-- WORK INSTRUCTIONS --
Copy the entries word for word. Keep the pictures out.

[Stored data]

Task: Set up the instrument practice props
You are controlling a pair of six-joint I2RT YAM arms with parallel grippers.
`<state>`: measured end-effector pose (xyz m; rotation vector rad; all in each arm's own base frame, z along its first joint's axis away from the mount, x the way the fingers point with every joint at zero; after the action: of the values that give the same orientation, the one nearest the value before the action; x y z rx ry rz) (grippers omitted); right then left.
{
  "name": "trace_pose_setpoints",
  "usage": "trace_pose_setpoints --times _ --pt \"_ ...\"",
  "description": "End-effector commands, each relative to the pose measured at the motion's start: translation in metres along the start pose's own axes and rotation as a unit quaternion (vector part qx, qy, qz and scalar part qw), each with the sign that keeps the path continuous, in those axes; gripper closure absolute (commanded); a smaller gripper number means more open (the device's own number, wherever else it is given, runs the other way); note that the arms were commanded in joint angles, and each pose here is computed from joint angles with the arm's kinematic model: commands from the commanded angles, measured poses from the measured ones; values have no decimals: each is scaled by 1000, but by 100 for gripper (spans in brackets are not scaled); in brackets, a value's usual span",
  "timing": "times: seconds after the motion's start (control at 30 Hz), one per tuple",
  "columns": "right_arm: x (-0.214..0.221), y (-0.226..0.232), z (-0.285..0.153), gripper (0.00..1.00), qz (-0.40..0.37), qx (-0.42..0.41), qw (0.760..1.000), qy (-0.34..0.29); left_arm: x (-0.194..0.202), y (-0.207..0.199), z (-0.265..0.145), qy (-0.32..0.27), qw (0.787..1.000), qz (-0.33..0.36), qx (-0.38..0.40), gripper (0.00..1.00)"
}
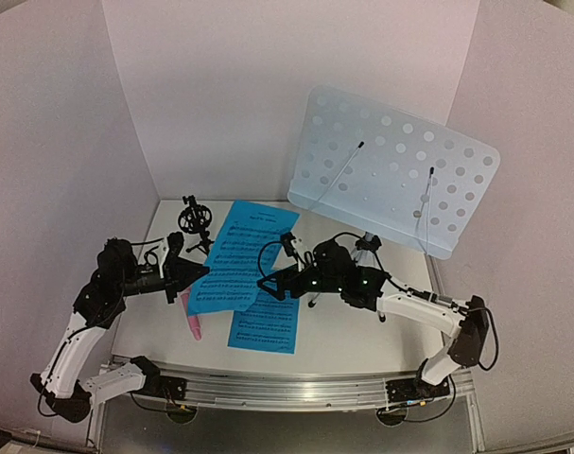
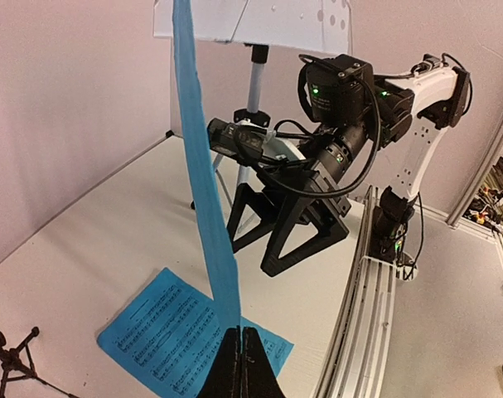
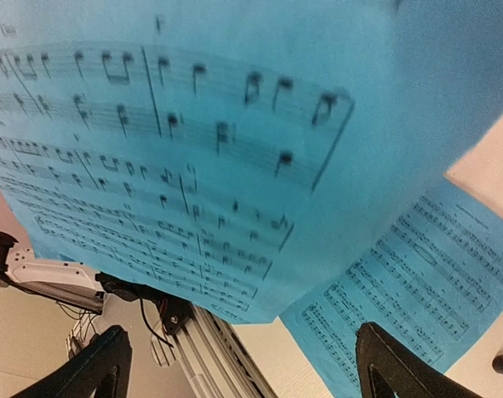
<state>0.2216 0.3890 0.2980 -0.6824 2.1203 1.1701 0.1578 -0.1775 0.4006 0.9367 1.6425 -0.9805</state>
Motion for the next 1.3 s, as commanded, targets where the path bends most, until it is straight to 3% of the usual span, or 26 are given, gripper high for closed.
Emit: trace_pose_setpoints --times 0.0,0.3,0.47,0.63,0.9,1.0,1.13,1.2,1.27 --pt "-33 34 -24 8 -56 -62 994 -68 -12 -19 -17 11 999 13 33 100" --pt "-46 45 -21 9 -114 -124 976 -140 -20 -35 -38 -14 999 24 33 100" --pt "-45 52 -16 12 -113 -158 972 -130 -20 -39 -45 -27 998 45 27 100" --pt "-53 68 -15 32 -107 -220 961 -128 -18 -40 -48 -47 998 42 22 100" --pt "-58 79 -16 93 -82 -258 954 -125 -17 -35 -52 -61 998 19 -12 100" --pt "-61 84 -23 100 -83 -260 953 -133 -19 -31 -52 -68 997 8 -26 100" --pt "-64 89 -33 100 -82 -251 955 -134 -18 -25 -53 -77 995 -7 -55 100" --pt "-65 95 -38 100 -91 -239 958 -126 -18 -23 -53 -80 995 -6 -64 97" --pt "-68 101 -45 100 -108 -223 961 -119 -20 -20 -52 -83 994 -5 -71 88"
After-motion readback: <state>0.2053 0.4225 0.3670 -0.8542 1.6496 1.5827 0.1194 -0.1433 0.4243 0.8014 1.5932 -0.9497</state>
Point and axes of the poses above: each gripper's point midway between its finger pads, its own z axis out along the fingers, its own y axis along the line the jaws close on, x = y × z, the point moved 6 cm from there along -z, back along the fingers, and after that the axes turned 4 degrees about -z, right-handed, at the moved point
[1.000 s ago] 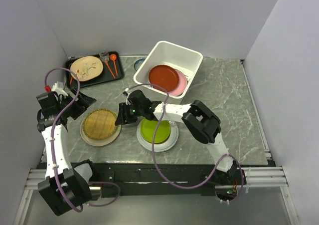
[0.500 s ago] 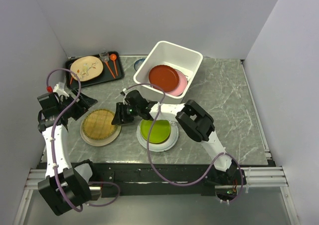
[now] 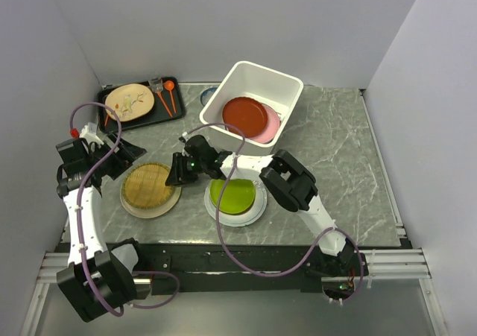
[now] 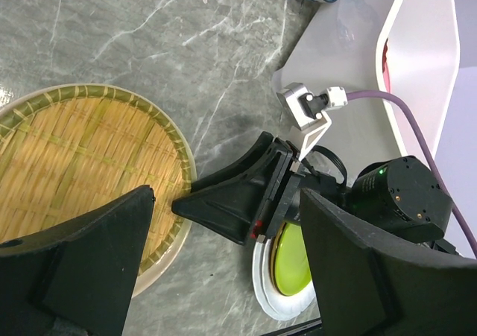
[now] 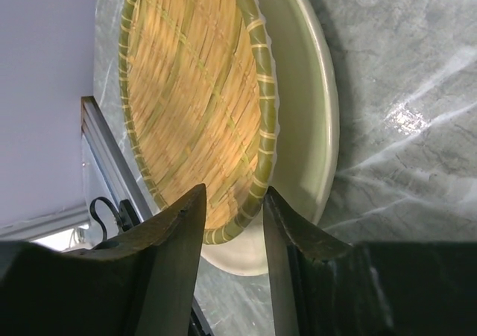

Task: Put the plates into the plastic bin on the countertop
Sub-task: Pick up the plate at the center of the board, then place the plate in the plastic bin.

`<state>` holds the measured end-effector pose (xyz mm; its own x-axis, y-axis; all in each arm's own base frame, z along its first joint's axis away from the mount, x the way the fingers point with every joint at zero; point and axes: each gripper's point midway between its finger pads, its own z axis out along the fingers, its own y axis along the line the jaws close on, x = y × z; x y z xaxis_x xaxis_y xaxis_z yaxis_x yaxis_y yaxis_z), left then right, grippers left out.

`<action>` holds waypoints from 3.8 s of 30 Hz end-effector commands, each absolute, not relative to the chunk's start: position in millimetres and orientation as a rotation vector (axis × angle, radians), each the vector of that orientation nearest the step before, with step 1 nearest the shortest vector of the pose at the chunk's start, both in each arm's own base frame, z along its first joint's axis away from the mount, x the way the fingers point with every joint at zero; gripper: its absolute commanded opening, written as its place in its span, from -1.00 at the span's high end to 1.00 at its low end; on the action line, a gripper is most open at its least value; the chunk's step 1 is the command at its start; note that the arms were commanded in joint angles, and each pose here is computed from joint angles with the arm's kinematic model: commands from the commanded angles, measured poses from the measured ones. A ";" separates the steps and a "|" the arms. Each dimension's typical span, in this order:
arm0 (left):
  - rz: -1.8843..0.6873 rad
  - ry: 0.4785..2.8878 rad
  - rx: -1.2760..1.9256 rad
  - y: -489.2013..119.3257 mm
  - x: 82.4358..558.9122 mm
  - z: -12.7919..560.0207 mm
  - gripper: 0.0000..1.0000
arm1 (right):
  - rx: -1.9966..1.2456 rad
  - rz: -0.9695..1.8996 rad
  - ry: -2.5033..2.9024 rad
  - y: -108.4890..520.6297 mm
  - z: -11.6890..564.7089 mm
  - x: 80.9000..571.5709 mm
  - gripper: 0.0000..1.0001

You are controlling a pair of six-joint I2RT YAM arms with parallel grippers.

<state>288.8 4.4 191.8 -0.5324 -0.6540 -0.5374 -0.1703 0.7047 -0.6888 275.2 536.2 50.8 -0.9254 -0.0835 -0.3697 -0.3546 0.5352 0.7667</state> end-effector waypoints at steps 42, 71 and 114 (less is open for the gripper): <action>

-- SOLUTION BELOW --
Task: Set up the instrument practice props
You are controlling a pair of six-joint I2RT YAM arms with parallel grippers.
`<state>`: measured end-effector pose (xyz m; rotation vector rad; all in each arm's own base frame, z along its first joint's axis away from the mount, x the way the fingers point with every joint at zero; after the action: of the values that give the same orientation, the one nearest the value before the action; x y z rx ry rz) (grippers omitted); right then left.
{
  "name": "trace_pose_setpoints",
  "usage": "trace_pose_setpoints --times _ --pt \"_ ...\"",
  "description": "End-effector commands, each relative to the pose measured at the motion's start: translation in metres along the start pose's own axes and rotation as a unit quaternion (vector part qx, qy, qz and scalar part qw), each with the sign that keeps the path continuous, in those axes; gripper closure absolute (commanded); a smaller gripper number means more open (the device's own number, wherever else it is given, runs the other way); note that the arms were commanded in joint angles, and each pose here is computed from joint angles with the arm's kinematic model: commands from the commanded angles, measured poses from the measured ones; values have no decimals: each is scaled by 1000, but by 100 for gripper (spans in brackets are not scaled); in brackets, a value's usual span",
  "timing": "times: seconds after the motion's start (control at 30 Hz), one per tuple",
  "columns": "right_arm: x (-0.214..0.221), y (-0.226..0.232), z (-0.285..0.153), gripper (0.00..1.00), qz (-0.40..0.37), qx (-0.42..0.41), qw (0.760..1.000), qy (-0.34..0.29); left_arm: x (-0.194..0.202), y (-0.207..0.199), z (-0.265..0.145), qy (-0.32..0.27), qw (0.787..1.000), qz (-0.33..0.36), qx (-0.38..0.40), gripper (0.00..1.00)"
}
<state>0.2216 0.3890 0.2980 -0.6824 2.1203 1.1701 0.1578 -0.1775 0.4006 0.9367 1.6425 -0.9805</state>
Motion for the next 1.3 s, as commanded, targets where the path bends most, until it is straight to 3% of the usual span, or 26 are given, gripper high for closed.
Emit: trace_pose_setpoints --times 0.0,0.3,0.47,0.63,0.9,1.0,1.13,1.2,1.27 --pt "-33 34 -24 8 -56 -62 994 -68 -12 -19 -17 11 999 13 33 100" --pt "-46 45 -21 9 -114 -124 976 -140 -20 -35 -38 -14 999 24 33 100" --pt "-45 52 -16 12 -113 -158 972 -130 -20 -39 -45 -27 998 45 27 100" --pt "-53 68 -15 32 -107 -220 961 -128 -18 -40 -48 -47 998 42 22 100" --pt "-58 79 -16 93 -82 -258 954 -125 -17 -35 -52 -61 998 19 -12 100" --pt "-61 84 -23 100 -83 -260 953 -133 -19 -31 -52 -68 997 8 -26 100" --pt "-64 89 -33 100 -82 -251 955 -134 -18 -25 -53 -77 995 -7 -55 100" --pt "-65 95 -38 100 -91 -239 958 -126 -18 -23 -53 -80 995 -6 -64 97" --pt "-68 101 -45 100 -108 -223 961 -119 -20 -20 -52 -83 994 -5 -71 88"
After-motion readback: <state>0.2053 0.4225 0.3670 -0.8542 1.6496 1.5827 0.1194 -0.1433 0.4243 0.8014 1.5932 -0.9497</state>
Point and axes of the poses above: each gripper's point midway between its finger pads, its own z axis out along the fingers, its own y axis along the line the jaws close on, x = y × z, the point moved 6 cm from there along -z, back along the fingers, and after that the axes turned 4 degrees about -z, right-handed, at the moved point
[1.000 s ago] 
[0.500 s ago] 
[now] 
[now] 
[now] 

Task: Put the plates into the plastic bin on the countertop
Sub-task: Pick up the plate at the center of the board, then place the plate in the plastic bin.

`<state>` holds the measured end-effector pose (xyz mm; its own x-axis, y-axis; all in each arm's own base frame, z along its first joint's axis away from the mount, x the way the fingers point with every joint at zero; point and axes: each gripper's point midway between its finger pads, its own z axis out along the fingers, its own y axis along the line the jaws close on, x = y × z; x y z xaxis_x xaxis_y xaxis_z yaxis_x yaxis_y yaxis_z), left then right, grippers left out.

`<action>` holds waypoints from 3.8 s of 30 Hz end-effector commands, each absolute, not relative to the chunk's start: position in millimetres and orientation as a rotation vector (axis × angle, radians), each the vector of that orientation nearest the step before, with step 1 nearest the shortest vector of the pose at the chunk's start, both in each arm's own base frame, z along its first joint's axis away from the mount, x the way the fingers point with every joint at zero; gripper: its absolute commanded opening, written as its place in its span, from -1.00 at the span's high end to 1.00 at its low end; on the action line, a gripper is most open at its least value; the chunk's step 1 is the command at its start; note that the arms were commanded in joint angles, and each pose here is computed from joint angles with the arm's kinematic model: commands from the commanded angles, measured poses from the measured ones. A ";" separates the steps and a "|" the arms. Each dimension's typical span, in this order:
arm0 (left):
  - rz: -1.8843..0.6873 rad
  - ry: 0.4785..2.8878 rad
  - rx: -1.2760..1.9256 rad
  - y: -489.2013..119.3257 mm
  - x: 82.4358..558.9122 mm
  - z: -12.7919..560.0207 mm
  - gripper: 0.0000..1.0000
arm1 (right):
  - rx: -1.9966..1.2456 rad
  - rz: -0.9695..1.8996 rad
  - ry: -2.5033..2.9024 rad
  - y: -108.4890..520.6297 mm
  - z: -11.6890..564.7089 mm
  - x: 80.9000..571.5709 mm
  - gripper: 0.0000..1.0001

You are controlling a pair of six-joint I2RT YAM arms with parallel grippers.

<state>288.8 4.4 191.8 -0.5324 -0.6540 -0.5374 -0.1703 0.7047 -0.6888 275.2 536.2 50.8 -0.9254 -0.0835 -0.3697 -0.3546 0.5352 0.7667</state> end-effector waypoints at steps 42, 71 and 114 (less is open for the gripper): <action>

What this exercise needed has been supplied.